On top of that, there’s the gingerbread cookie, which somehow has a human bite mark on it, but more than anything, as you find yourself gazing into this kitten’s green eyes, what greets you?
Yes, fluffy is going to steal your Christmas presents, just like he stole your gingerbread cookie. His eyes are quite literally on the prize. And nothing will stop him. Consider yourself warned.
This is called the “Happy Rudolph” shirt, but emotions don’t exactly translate well between species. Why are you smiling like that, Rudolph? What did you do? W…what are you planning to do? P…Please, just don’t hurt our families.
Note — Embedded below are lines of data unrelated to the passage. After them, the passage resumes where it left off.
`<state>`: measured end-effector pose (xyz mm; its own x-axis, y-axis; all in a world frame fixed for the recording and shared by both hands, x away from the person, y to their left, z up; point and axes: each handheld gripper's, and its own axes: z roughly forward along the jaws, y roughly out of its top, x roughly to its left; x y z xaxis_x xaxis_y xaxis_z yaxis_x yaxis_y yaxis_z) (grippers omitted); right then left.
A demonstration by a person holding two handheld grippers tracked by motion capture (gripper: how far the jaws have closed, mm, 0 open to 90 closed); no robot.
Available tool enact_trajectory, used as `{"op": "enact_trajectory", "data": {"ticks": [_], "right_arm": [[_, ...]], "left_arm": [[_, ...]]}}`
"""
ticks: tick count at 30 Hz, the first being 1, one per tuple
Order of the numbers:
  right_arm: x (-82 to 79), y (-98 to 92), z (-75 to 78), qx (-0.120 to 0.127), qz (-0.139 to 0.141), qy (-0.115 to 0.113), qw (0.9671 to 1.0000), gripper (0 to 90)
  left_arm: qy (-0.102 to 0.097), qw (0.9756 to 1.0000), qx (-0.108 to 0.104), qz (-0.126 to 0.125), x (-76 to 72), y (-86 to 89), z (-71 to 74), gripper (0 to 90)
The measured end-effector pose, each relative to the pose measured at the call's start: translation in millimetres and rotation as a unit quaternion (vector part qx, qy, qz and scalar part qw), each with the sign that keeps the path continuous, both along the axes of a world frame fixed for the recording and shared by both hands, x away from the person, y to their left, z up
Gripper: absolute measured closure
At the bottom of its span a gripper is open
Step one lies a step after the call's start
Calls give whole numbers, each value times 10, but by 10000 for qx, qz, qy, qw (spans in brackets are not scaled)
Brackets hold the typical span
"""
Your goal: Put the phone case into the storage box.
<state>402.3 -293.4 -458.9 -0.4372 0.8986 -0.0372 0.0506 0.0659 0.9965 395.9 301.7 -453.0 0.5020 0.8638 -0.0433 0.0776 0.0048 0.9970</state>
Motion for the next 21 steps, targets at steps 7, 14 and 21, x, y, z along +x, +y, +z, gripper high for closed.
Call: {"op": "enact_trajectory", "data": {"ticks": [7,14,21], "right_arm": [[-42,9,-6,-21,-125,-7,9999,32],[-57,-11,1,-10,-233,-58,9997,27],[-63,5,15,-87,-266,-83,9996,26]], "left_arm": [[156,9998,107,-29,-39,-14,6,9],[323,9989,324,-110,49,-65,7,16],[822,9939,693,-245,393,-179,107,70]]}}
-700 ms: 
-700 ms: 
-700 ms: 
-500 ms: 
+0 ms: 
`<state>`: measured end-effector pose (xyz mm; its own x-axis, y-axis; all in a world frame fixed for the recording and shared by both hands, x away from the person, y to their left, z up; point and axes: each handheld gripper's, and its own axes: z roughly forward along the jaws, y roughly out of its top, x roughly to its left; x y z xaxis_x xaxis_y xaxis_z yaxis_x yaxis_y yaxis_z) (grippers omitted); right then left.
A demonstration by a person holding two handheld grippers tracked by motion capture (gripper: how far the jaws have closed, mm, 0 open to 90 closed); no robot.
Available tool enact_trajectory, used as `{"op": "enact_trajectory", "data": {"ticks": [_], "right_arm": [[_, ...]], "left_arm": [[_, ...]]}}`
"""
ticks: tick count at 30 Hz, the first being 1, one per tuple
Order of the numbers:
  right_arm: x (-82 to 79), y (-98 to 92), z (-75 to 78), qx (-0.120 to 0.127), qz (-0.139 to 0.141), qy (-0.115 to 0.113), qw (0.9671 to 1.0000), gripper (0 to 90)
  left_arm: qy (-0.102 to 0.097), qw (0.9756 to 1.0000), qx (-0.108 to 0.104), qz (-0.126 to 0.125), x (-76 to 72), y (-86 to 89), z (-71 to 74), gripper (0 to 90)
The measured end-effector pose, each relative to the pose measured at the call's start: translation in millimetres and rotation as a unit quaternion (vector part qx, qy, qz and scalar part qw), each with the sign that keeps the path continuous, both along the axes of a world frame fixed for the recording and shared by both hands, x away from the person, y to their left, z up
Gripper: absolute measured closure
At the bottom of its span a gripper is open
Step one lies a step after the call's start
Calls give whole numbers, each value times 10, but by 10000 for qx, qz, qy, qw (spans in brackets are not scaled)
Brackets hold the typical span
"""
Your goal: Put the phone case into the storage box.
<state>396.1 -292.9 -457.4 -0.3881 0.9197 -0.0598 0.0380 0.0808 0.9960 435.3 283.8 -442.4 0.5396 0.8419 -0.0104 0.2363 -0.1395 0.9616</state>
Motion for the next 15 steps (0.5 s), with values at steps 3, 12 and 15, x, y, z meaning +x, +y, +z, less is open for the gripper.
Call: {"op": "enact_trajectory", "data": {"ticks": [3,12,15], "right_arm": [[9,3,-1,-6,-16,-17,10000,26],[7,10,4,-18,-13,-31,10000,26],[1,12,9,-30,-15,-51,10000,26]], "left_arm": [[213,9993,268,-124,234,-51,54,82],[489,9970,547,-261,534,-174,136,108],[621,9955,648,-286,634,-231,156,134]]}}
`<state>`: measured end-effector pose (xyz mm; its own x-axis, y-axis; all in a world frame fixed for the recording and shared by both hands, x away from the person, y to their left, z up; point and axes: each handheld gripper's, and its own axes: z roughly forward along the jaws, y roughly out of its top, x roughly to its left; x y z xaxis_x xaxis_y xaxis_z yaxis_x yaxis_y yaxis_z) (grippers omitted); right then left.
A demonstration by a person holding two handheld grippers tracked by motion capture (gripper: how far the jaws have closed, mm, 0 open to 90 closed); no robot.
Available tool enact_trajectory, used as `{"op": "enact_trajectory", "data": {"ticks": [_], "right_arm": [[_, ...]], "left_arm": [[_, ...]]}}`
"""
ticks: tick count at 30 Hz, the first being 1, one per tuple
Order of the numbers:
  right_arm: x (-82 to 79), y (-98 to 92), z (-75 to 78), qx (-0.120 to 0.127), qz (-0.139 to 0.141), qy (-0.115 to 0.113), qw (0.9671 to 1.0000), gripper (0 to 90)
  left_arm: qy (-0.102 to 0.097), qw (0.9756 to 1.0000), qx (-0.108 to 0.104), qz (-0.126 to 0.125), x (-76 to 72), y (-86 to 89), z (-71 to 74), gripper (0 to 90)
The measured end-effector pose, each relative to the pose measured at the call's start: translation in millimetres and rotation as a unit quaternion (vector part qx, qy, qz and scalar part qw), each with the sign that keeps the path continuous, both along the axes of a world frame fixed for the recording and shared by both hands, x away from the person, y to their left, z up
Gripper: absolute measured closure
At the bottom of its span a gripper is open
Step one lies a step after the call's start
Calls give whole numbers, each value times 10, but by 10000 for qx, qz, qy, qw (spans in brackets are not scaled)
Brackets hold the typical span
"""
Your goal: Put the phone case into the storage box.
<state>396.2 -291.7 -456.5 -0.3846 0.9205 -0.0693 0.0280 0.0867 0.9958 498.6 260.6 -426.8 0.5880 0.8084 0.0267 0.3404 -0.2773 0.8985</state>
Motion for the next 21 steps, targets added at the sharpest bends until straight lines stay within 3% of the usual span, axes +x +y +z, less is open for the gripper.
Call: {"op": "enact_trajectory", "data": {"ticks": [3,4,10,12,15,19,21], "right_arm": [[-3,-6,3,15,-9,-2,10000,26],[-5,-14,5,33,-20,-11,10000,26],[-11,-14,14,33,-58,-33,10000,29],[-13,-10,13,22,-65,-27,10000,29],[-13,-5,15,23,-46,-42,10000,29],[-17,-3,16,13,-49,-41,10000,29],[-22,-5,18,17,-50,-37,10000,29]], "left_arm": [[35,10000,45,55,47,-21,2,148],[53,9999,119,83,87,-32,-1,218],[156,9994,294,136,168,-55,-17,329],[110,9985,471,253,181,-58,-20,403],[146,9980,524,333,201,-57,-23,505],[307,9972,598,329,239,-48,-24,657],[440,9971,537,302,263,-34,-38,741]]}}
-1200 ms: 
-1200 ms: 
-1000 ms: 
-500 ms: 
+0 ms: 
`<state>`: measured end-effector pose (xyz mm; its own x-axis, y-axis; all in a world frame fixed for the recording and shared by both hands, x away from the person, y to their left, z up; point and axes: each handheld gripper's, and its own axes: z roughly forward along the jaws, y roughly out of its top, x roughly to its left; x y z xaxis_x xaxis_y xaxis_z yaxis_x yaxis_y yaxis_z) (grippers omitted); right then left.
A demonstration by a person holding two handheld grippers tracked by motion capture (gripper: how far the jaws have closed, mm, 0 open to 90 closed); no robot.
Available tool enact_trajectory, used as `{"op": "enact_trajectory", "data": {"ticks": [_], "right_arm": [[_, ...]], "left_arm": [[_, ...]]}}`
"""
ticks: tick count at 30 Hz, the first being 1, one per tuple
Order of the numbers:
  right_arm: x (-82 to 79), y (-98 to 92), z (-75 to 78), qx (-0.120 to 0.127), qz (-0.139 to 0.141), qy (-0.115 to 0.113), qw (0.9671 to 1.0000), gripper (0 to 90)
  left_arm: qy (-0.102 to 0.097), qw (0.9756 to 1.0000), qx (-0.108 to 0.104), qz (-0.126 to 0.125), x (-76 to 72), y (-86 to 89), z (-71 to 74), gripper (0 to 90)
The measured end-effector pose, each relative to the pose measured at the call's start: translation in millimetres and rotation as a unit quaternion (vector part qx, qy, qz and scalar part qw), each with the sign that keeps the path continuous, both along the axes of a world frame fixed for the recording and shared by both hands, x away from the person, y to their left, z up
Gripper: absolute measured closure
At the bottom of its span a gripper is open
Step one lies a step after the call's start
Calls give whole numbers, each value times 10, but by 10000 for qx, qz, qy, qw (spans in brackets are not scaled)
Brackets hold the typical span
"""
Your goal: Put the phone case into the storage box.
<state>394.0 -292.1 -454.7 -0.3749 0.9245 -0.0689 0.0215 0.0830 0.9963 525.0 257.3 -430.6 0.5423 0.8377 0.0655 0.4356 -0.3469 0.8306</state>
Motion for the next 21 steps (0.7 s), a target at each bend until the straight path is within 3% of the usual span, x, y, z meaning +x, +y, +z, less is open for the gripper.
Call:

Please Rudolph whatever you are going to do, just do it, but leave our families out of this you MONSTER!
Penguins are by far the coolest birds that, with enough photoshopping, can be made to look like a fat guy with a pencil-thin chinstrap beard. By the way, here’s a fun mental game for you. Stare at this penguin shirt for one minute, without blinking. Once you’ve done that, look at the nearest wall, and blink three times. Now, ask yourself, “Wait, do penguins have ears?”
It took you a second to remember the answer, didn’t it? Just a second more than you’d normally expect, because you’ve never before imagined putting a Santa hat and a scarf on a penguin. Or maybe that’s just us. Full disclosure, we’re pretty drunk right now.
OH GOD IT’S A GIANT SQUIRREL BURSTING OUT OF A CHRISTMAS TREE IT’S FINALLY HAPPENED THE SQUIRRELS HAVE TURNED INTO GIANT MONSTERS HELLBENT ON…oh, no wait, okay, it’s just a shirt showing the giant rodent that haunts our most potent nightmares. Crisis averted, everybody.
Actually, that’s kind of awesome. Pandas need gifts too, we’re glad The Mountain is out there, looking out for panda Christmases everywhere. You keep on doing what you do, The Mountain. For all the pandas, and 5XL-sized panda fans out there. We’ve said it before, and we’ll say it again—you’re doing God’s work.